Before sawing, be sure to have your markets lined up. Also, you will have to discuss specifications with every customer, as the two recognized grades of cedar lumber are almost useless for individual sales. Some companies will buy truck load quantities of #1 common, the best grade of cedar. Most common thickness is 7/8, 15/16, 1, and 5/8.

Where are you located?

From contributor D:

Watch for nails. Get a good metal detector. I have hit more nails in cedar, especially cedar from a farm. I will not even cut a cedar from a fence row.

From the original questioner:
I'm located in central Nebraska. One of my first projects will be to re-side my house and possibly barn. I've read that some guys will put cedar siding on the home green and let it air dry and then finish securing it to the wall. Is this feasible?

I hear you with those nails and staples. I've dulled a lot of chains finding those things unexpectedly.

Contributor C, could you explain more about the two recognized grades being almost useless for individual sales?

From contributor C:
Cedar around here shrinks so little that there is only a small change from green to dry.

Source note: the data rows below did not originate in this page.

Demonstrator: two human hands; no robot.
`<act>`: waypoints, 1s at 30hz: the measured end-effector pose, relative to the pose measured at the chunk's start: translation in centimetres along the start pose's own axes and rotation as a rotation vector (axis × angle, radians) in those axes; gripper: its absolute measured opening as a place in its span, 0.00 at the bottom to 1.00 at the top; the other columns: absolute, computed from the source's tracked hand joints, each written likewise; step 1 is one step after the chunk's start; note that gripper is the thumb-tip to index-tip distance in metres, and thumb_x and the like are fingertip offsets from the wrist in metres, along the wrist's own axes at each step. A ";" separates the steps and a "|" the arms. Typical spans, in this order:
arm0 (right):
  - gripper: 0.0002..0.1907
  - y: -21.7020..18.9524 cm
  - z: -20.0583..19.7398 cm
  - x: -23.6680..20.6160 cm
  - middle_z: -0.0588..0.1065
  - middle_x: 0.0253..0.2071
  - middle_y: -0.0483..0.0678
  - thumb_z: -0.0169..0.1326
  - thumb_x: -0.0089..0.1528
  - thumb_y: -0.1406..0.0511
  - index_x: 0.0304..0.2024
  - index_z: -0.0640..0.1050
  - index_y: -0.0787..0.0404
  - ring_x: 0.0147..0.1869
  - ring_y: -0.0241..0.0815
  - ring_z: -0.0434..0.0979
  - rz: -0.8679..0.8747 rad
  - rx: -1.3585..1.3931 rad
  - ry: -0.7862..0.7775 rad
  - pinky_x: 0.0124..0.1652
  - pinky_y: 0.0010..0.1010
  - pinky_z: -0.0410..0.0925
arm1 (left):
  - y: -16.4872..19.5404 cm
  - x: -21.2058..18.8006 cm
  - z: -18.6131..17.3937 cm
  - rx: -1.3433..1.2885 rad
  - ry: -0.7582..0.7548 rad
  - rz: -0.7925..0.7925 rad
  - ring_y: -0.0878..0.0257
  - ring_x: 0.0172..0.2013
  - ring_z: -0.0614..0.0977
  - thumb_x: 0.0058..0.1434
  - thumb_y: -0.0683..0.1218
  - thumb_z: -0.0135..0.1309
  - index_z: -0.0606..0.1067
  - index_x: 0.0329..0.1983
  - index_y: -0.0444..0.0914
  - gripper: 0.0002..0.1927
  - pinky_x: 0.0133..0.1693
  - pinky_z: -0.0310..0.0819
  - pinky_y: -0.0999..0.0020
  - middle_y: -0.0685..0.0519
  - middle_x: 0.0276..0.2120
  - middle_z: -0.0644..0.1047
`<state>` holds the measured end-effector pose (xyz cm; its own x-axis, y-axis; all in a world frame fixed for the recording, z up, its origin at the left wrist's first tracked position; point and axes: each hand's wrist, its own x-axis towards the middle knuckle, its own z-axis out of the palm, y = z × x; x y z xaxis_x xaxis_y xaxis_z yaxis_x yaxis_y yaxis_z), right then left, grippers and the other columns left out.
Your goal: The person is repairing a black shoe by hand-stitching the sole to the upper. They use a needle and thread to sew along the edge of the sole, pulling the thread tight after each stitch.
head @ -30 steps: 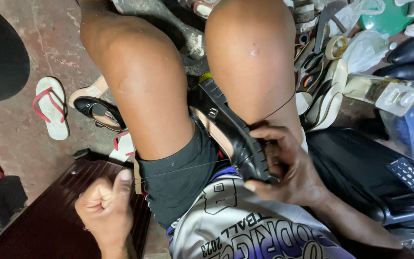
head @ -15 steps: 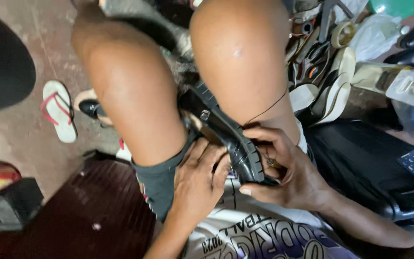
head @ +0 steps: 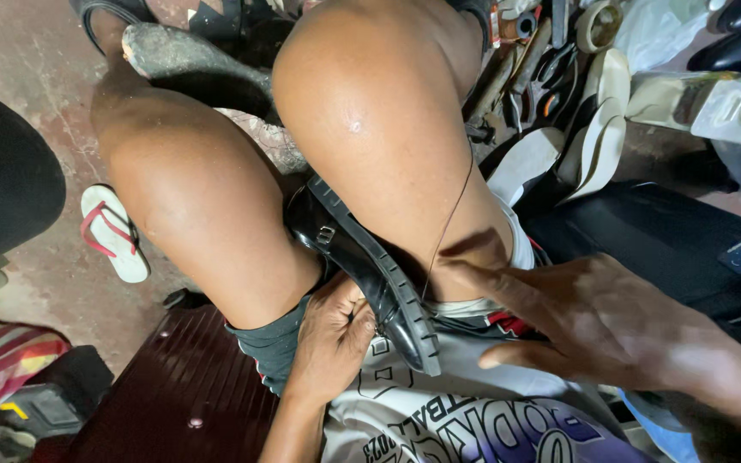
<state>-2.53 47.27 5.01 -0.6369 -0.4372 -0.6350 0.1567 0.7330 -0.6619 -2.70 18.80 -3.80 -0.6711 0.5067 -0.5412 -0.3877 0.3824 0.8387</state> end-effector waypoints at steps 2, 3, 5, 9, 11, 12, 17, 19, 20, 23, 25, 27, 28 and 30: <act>0.45 0.4 1.1 0.4 0.81 0.32 0.54 0.59 0.56 0.42 0.73 0.64 0.47 0.24 0.48 0.82 -0.095 0.016 0.109 0.29 0.41 0.75 | -0.2 -0.3 0.5 -0.182 0.001 -0.003 0.71 0.28 0.70 0.69 0.65 0.47 0.76 0.45 0.34 0.29 0.30 0.65 0.72 0.56 0.26 0.73; 0.43 0.5 2.0 1.1 0.81 0.37 0.57 0.60 0.58 0.43 0.70 0.65 0.50 0.25 0.47 0.82 -0.196 0.004 0.250 0.30 0.39 0.75 | -0.2 -0.2 0.7 -0.273 -0.005 0.003 0.73 0.30 0.73 0.69 0.66 0.47 0.76 0.47 0.33 0.31 0.31 0.68 0.74 0.58 0.28 0.77; 0.40 0.6 3.6 2.2 0.80 0.42 0.60 0.60 0.61 0.44 0.68 0.65 0.54 0.31 0.50 0.82 -0.349 0.018 0.522 0.34 0.37 0.76 | 0.0 0.0 1.0 -0.320 -0.015 0.011 0.74 0.31 0.71 0.70 0.67 0.48 0.77 0.45 0.32 0.31 0.31 0.65 0.75 0.59 0.29 0.75; 0.44 0.1 4.6 3.6 0.79 0.45 0.60 0.62 0.54 0.44 0.64 0.68 0.61 0.43 0.55 0.84 -0.333 0.006 0.634 0.37 0.39 0.74 | 0.6 0.0 0.9 -0.299 0.036 0.045 0.74 0.31 0.70 0.71 0.57 0.49 0.77 0.42 0.32 0.22 0.31 0.64 0.74 0.59 0.30 0.75; 0.41 -0.1 4.1 3.7 0.81 0.43 0.56 0.65 0.51 0.45 0.57 0.73 0.62 0.41 0.51 0.84 -0.250 0.018 0.517 0.36 0.38 0.74 | 0.8 0.0 0.8 -0.211 0.115 0.019 0.72 0.27 0.64 0.68 0.45 0.50 0.73 0.34 0.31 0.12 0.28 0.58 0.72 0.58 0.29 0.69; 0.36 -0.1 3.7 3.7 0.81 0.40 0.53 0.66 0.51 0.45 0.52 0.76 0.61 0.38 0.48 0.84 -0.234 0.058 0.480 0.36 0.35 0.75 | 0.7 0.0 0.9 -0.167 0.147 0.009 0.71 0.26 0.62 0.66 0.40 0.50 0.71 0.30 0.31 0.09 0.27 0.56 0.71 0.57 0.29 0.66; 0.20 0.3 2.3 3.6 0.81 0.27 0.48 0.68 0.50 0.52 0.34 0.82 0.58 0.30 0.46 0.83 -0.134 0.213 0.237 0.31 0.35 0.73 | 0.0 -0.3 2.7 -0.497 0.333 0.186 0.69 0.31 0.61 0.56 0.28 0.50 0.54 0.22 0.37 0.20 0.32 0.54 0.71 0.56 0.33 0.64; 0.15 0.5 2.2 3.6 0.81 0.29 0.47 0.66 0.54 0.55 0.35 0.81 0.58 0.31 0.45 0.84 -0.206 0.259 0.251 0.31 0.35 0.73 | -0.5 -0.4 3.3 -0.742 0.316 0.171 0.69 0.32 0.63 0.59 0.26 0.49 0.54 0.23 0.39 0.21 0.34 0.56 0.71 0.56 0.32 0.65; 0.13 0.7 2.1 3.6 0.81 0.29 0.47 0.64 0.56 0.57 0.35 0.81 0.58 0.31 0.45 0.83 -0.231 0.249 0.254 0.31 0.35 0.73 | -0.7 -0.3 3.3 -0.862 0.282 0.159 0.69 0.33 0.64 0.61 0.25 0.48 0.55 0.25 0.40 0.21 0.36 0.58 0.71 0.56 0.31 0.66; 0.07 1.3 1.8 3.4 0.79 0.27 0.47 0.60 0.60 0.63 0.38 0.81 0.58 0.27 0.45 0.81 -0.226 0.265 0.211 0.30 0.37 0.71 | -1.0 -0.3 1.8 -0.811 0.079 -0.020 0.69 0.31 0.70 0.59 0.27 0.43 0.63 0.32 0.38 0.13 0.33 0.66 0.73 0.54 0.31 0.69; 0.09 1.8 1.5 3.1 0.77 0.22 0.49 0.57 0.58 0.65 0.40 0.81 0.59 0.21 0.43 0.78 -0.096 0.353 0.107 0.25 0.38 0.69 | -0.7 -0.3 0.5 -0.679 -0.045 -0.149 0.71 0.32 0.74 0.58 0.29 0.42 0.67 0.40 0.37 0.12 0.33 0.72 0.74 0.55 0.33 0.72; 0.10 2.5 1.3 2.7 0.77 0.26 0.47 0.56 0.63 0.63 0.45 0.81 0.59 0.22 0.38 0.76 -0.098 0.354 0.092 0.26 0.34 0.68 | 0.0 -0.4 -0.2 -0.592 -0.115 -0.239 0.72 0.36 0.79 0.60 0.32 0.44 0.69 0.51 0.38 0.17 0.38 0.80 0.73 0.56 0.37 0.75; 0.11 2.8 1.4 2.5 0.77 0.28 0.46 0.56 0.66 0.62 0.48 0.81 0.59 0.22 0.36 0.74 -0.096 0.358 0.083 0.26 0.33 0.68 | 0.4 -0.4 -0.4 -0.535 -0.127 -0.238 0.70 0.36 0.79 0.62 0.33 0.46 0.70 0.51 0.37 0.15 0.39 0.82 0.70 0.55 0.36 0.74; 0.06 3.2 2.1 2.4 0.74 0.32 0.47 0.51 0.69 0.64 0.39 0.75 0.59 0.29 0.38 0.72 -0.227 0.514 0.218 0.31 0.32 0.67 | 1.1 0.2 -0.7 -0.421 -0.140 -0.219 0.68 0.36 0.79 0.67 0.36 0.49 0.72 0.52 0.34 0.11 0.42 0.88 0.65 0.53 0.35 0.72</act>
<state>-1.97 47.51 0.53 -0.8290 -0.3962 -0.3947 0.3086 0.2644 -0.9137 -3.69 18.78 -2.88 -0.4651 0.5595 -0.6860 -0.7509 0.1610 0.6405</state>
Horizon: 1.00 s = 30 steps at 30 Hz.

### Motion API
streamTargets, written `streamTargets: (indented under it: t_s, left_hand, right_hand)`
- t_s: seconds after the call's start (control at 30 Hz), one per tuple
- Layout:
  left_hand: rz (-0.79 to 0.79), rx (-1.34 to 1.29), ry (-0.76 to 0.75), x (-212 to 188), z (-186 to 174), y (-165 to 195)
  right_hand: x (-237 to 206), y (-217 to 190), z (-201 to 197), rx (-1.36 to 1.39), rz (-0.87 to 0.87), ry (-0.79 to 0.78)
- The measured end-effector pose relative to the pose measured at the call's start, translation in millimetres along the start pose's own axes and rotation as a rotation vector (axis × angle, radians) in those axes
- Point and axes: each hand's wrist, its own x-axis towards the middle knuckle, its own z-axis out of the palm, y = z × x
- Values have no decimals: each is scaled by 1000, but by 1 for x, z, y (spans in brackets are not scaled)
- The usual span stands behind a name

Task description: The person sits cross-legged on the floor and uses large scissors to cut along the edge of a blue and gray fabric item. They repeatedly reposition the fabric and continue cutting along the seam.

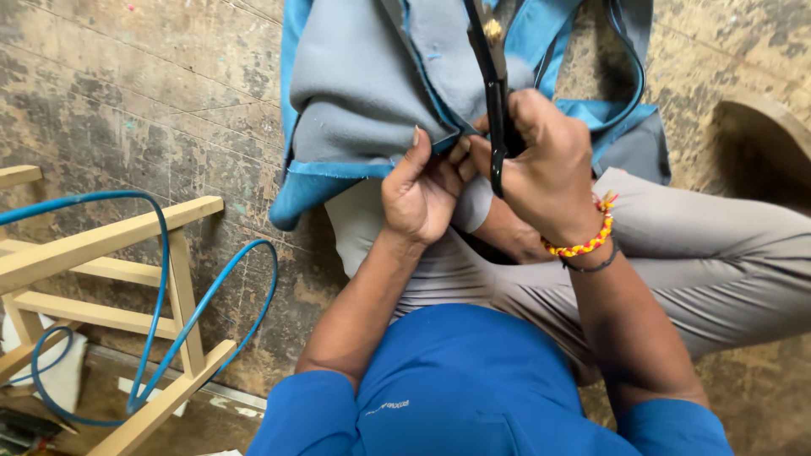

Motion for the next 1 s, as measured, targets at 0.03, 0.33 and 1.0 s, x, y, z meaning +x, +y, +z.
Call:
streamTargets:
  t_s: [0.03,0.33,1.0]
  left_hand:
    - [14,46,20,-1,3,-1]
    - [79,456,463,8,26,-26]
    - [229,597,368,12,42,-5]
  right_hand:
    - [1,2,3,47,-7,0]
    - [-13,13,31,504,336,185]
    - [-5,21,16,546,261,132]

It also air dries enough in a week or two that for outdoor purposes we do not worry about it.

The 2 grades are #1 common and #2 common. Just like hardwoods, #1 common will give you about 2/3 of a usable board and #2 common will give you about 1/2 of a usable board. That is the short answer.

They allow too many defects for most end users unless you are making small things and will be ripping and chopping the boards. Most customers want a board that has very little defect. We grade so that it will be 90% to 100% usable. Low grade outer boards find another home. Privacy fencing is a good place for them. That is why, by volume, only about 50 percent or less of a cedar log makes it into usable lumber.

From the original questioner:
I guess I'm just looking for a general consensus here. I'm in Iraq right now but will be getting 2 weeks of vacation soon and am just curious if it would be alright to get a start on my log pile for when I get back for good. It will be this fall when I get back and would like to have at least a little head start. I plan on talking with local lumberyards and carpenters and cabinetmakers to get a feel for interest also while I'm back. I just wanted to get everyone's opinion on these logs sitting through the summer months. If I end coat them, what's the worst that can happen? Just extra firewood, I suppose.

From contributor T:
A few weeks ago I had a customer bring me a load of cedar that he had sitting in a log pile for 5 years. They were all dried out and the sapwood on most was too far rotted to be useable. It did make a lot of good lumber and ready to use straight off the saw. There were a couple logs that didn't have any sapwood left on them, all heart.

From contributor P:
Listen to contributor C - he knows his stuff. I love cutting ERC and I love carving things out of it. Also did board and batten on my workshop with it. Very stable and ages to a soft grey patina.